FID is the feature ID from the original Shapefile
OCODE is the original origin ward code - not meaningful here, but used in creating flow line
DCODE is the original destination ward code - not meaningful here, but used in creating flow line
MIGRANTS is the number of people moving from the origin to the destination
OWARD_CODE is the official code for the origin ward
OWARD_NAME is the official name for the origin ward
OLA_CODE is the official code for the origin Local Authority
DLA_NAME is the official name for the destination Local Authority
OCOUNTRY is the origin nation within the UK where the ward is located
OPOP2001 is the population of the ward in 2001
DWARD_COD is the official code for the destination ward
DWARD_NAM is the official name for the destination ward
TYPE is the type of Local Authority of the destination ward (in this case, Non-Metropolitan District)
REGION is the official region of the destionation ward (in this case, North West)
DISTANCE is the flow line distance, in Metres
Start is the date one year before Census day 2001
End is Census day 2001

In the three examples below, I've done a bit of extra work and added in hmtl descriptions as I created the KML file so that the variable names make more sense.By default, Export to KML will use the field names in your table within ArcMap.

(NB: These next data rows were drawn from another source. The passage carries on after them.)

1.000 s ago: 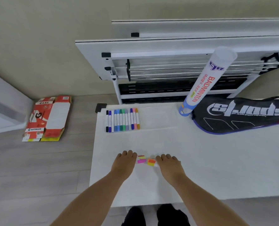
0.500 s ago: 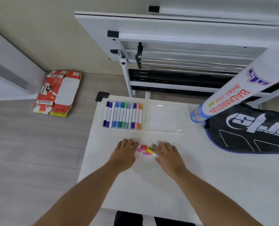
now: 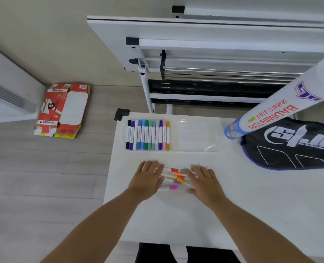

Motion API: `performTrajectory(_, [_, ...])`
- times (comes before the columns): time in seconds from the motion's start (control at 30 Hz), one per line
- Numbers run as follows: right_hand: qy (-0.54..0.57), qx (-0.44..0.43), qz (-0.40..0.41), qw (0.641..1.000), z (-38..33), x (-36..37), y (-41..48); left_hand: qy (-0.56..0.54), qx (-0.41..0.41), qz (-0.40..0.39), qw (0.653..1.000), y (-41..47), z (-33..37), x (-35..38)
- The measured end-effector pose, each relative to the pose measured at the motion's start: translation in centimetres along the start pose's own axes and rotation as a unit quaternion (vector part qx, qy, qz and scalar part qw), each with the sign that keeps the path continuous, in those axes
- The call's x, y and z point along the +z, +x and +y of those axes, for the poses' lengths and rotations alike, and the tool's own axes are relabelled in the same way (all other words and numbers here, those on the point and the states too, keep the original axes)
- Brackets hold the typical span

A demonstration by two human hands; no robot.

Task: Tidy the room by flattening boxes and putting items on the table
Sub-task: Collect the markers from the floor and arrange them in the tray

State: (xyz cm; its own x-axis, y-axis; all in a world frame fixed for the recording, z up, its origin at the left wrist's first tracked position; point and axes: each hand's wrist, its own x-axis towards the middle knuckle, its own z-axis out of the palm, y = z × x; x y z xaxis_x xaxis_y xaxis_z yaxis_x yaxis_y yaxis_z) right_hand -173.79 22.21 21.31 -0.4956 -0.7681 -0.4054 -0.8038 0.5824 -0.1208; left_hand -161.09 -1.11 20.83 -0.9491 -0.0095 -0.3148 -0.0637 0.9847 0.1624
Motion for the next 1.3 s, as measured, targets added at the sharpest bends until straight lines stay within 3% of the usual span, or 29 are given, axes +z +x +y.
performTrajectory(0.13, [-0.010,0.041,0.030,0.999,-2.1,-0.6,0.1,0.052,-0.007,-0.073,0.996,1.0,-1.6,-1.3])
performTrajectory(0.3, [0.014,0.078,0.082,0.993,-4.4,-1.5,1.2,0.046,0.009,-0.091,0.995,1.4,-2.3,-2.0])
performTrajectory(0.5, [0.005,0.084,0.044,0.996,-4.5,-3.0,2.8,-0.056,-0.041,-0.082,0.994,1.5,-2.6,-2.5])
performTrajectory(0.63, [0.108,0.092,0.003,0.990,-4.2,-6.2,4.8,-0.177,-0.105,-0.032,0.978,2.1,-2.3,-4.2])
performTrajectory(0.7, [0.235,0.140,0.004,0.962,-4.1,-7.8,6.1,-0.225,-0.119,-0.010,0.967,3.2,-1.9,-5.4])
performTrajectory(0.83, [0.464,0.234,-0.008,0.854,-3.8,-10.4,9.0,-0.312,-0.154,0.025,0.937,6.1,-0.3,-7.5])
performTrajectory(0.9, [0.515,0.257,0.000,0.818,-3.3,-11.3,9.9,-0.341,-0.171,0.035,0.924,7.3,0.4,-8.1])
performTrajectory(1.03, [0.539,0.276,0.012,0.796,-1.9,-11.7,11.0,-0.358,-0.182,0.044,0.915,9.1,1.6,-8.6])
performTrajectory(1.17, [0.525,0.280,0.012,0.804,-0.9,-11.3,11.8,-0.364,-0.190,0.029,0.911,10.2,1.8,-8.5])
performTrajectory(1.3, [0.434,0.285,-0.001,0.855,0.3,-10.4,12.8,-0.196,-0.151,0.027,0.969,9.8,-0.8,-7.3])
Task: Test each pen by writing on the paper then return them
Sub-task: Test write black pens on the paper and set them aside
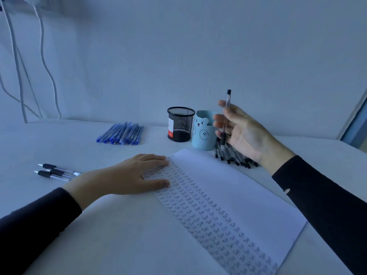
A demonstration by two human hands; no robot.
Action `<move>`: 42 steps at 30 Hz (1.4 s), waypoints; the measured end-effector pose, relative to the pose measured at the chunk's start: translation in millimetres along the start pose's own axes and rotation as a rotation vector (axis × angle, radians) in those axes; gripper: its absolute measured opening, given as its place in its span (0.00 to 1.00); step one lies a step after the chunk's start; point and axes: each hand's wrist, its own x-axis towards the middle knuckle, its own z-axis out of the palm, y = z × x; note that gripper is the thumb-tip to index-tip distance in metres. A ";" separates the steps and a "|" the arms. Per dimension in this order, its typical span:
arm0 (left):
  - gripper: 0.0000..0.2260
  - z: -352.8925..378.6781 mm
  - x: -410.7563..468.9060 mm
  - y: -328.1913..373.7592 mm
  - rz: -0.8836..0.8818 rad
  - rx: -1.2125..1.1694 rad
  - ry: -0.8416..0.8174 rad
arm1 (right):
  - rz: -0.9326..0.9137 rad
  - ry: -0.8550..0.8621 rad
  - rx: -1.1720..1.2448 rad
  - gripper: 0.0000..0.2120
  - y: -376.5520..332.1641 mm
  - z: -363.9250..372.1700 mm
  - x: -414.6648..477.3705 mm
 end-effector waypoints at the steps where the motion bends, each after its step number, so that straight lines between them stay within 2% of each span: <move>1: 0.42 0.3 0.1 -0.5 0.002 -0.004 0.001 | -0.028 0.011 -0.030 0.07 -3.1 -2.7 0.0; 3: 0.41 1.2 0.5 -1.2 0.004 -0.004 -0.001 | -0.138 0.088 -0.242 0.04 -7.6 -11.6 1.9; 6: 0.41 2.1 1.7 -2.5 0.007 -0.004 0.002 | -0.291 0.234 -0.540 0.07 -6.6 -33.5 2.6; 11: 0.42 2.6 2.5 -4.6 0.009 -0.014 -0.016 | -0.384 0.385 -1.000 0.05 19.3 -68.4 -0.3; 14: 0.42 2.6 2.4 -4.8 0.015 -0.017 -0.007 | -0.434 0.343 -1.202 0.05 32.7 -69.6 0.1; 16: 0.42 2.6 2.2 -4.6 0.016 -0.025 -0.009 | -0.383 0.262 -1.366 0.06 41.4 -66.5 -0.2; 21: 0.42 3.4 2.8 -6.5 0.029 -0.010 -0.015 | -0.427 0.286 -1.699 0.23 48.8 -64.5 -2.1; 23: 0.42 3.9 2.9 -7.1 0.031 -0.002 -0.011 | -0.388 0.284 -1.719 0.25 46.5 -64.9 -2.5; 27: 0.41 0.5 1.2 -6.2 0.035 0.000 -0.013 | -0.577 0.287 -1.652 0.19 47.1 -47.3 0.8; 32: 0.29 -35.1 -16.1 -13.3 -0.088 -0.091 0.040 | -0.695 -0.009 -1.485 0.11 64.7 16.2 2.5; 34: 0.19 -54.6 -25.0 -23.5 -0.142 -0.124 0.039 | -0.678 -0.138 -1.460 0.11 77.0 31.4 5.6; 36: 0.11 -72.9 -36.6 -36.4 -0.204 -0.103 -0.004 | -0.625 -0.222 -1.395 0.10 87.0 41.2 11.1; 37: 0.10 -81.2 -43.2 -42.9 -0.230 -0.094 -0.041 | -0.593 -0.248 -1.355 0.09 90.3 44.8 13.2; 42: 0.18 -97.3 -63.0 -59.9 -0.353 0.029 -0.343 | -0.544 -0.285 -1.197 0.09 98.1 42.1 16.9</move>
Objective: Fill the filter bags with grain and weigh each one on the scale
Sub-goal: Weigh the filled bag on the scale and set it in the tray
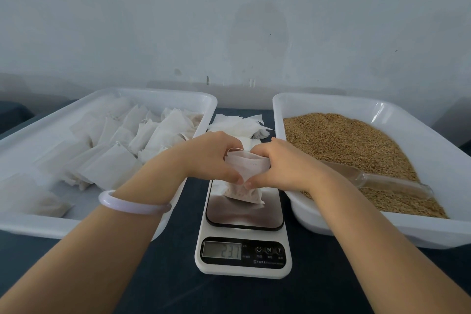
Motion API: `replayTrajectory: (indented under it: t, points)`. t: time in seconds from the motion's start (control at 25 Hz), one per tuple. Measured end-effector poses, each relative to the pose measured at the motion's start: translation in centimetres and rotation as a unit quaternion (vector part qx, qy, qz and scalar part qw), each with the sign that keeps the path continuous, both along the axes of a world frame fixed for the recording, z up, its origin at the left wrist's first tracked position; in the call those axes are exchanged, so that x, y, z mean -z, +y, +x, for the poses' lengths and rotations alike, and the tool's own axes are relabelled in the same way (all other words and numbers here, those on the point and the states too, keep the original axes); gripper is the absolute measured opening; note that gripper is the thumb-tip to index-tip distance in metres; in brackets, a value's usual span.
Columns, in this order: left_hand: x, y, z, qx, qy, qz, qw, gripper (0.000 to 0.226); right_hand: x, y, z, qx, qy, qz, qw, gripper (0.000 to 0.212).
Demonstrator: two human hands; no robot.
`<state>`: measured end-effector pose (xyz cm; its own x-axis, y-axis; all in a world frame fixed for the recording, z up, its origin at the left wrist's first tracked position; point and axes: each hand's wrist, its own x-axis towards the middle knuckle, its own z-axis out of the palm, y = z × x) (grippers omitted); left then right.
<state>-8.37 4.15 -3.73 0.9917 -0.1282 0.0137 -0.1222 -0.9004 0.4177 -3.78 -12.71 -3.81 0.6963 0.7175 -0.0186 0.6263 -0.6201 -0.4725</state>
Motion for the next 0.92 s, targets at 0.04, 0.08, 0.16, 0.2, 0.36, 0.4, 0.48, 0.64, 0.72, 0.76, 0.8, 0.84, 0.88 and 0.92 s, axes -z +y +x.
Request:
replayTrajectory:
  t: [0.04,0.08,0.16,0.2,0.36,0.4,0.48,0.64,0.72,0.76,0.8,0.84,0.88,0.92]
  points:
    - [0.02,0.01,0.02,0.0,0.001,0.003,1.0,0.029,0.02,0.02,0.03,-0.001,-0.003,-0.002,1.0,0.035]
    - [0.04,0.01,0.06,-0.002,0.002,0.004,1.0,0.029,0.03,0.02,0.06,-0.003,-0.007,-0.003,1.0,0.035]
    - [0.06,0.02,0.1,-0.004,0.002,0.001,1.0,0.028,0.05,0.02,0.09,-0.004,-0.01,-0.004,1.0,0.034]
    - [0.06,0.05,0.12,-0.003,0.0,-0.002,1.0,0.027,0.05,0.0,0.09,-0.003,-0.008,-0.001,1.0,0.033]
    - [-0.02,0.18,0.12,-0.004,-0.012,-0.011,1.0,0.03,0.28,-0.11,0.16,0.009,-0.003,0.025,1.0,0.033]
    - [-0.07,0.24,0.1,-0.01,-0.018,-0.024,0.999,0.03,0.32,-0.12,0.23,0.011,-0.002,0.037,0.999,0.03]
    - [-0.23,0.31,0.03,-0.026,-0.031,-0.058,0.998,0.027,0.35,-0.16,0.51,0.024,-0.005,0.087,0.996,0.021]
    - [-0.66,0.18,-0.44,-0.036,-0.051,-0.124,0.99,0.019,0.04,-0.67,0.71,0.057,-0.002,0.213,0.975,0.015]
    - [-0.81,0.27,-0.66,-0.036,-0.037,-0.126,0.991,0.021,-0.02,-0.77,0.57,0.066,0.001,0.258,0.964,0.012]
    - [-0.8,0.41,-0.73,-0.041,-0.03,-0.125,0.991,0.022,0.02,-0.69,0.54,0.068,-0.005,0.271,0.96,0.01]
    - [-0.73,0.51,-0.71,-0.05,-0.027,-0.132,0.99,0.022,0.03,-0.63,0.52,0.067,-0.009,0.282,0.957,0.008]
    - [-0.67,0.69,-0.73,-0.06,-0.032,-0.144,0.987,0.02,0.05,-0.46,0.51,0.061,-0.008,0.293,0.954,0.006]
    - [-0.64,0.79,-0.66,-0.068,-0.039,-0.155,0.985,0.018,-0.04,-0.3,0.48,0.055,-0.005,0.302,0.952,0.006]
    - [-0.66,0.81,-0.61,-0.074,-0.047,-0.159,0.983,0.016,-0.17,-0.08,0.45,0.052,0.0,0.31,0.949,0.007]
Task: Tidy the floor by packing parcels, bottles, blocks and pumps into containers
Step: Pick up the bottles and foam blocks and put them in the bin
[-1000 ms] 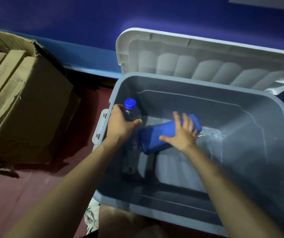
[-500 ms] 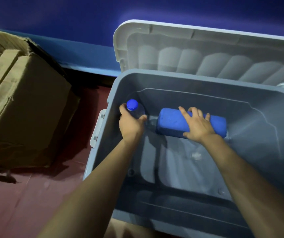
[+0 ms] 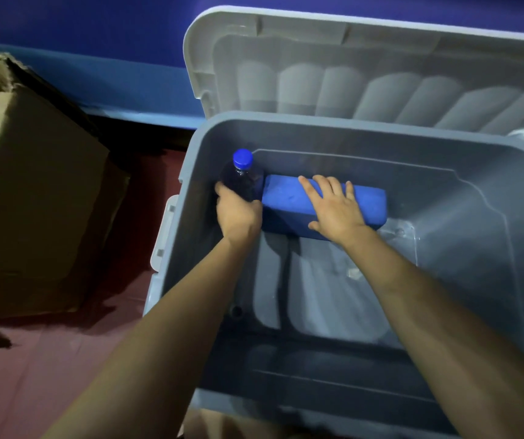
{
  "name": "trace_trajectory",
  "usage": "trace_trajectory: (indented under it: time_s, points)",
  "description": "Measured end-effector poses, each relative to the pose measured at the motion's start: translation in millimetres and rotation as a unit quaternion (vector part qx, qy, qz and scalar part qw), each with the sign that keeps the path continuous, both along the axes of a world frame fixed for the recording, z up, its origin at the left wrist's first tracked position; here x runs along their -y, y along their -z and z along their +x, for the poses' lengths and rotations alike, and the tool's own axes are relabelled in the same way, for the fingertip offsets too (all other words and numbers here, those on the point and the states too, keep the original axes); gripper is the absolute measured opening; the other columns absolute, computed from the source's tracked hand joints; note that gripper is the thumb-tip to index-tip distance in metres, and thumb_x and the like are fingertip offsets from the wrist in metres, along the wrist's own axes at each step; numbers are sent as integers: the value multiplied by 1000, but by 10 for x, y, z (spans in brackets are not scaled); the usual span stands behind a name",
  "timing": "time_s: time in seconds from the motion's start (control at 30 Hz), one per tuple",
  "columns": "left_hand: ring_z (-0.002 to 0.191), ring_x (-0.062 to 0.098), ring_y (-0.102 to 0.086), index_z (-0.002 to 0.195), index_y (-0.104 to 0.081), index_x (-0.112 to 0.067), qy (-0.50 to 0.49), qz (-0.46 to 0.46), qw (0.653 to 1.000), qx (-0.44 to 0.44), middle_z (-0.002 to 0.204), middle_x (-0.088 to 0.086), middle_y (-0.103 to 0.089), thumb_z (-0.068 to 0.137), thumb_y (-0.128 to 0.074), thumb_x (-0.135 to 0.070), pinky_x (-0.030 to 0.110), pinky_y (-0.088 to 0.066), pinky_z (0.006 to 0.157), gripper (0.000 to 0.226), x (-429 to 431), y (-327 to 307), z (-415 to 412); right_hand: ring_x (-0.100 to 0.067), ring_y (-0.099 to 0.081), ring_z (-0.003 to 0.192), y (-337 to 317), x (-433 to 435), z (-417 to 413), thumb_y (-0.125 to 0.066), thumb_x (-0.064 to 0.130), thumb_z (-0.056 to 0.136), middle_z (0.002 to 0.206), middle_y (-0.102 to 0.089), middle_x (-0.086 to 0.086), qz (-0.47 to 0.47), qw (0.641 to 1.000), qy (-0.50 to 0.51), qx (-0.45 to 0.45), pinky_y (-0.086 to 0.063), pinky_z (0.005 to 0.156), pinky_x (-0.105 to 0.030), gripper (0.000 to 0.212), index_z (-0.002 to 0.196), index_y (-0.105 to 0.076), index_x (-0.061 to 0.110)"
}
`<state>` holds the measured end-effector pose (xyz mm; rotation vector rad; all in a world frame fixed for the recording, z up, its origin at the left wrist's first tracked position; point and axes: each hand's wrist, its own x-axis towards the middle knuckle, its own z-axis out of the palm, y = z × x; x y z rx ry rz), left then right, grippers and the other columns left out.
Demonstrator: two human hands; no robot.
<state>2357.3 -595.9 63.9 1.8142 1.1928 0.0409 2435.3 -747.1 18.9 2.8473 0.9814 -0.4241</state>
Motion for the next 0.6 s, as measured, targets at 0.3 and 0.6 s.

I've also written a little description for each layer that appears in red text to the left of the screen.

3. The possibilities for displaying different features and attributes of features are almost endless with KML functionality in Google Maps. In order to demonstrate something different to the above, therefore, I've also extracted a layer for inflows to Manchester's Central ward between 2000 and 2001, then symbolised it by nation of origin within the UK. The feature attributes are viewable via clicking on a line in this case contain information about the ward of origin, since the destination is always Manchester Central ward. Once again, you can turn different parts of the layer on or off via the tick boxes to the left of the screen: Manchester Central Inflows

4. When dealing with migration flows for individual cities, it is often sensible to deal with different flows in different ways, since the many thousands of tiny flows can obscure the more important information. In order to demonstrate this, I've created a map showing only inter-ward flows of 50 or more persons in Glasgow between 2000 and 2001. In this instance, I've chosen to display gross flows (i.e. the total flow in both directions between a pair of wards). When you click on a line to find out more, therefore, you will see that I have not referred to origin and destination wards but to 'Ward 1' and 'Ward 2' since I'm interested in absolute connectivity here rather than direction. I've also added in the population of both wards for 2001: Glasgow Inter-Ward Flows, 50+

5. In addition to being able to display flow lines, it is also possible to display spatial interaction using points. In the next example, I've extracted a KML layer showing moves out of Glasgow of 100km (c.60 miles) or more. As you will see when you click on the link to the Google Map, they do not all appear at first, but once you zoom in and pan around you can see more. In this instance, I've coded the labels so that when you click on a point you see all the information about the origin ward and the destination ward. Using the layers plus and minus signs on the left you can filter by ward and/or by flow magnitude. In total, 8.8% of out-migration from Glasgow between 2000 and 2001 was to destinations more than 100km away. Particularly important here are moves out to London, which are clustered together and not all visible at first: Glasgow Outflows 100km+

Note: In all the examples above, you can identify features in the map by clicking the links in the map legend to the left of the Google Maps screen. When you click on a feature there (this would be the 'Table of Contents' in ArcMap), a callout bubble identifying the feature will appear on the map. It is also possible to integrate KML into Microsoft's Live Maps, but at this stage it would appear that Google Maps and Google Earth offer the best functionality. However, things change quickly so perhaps in future it may be possible to integrate these features with a wider variety of platforms.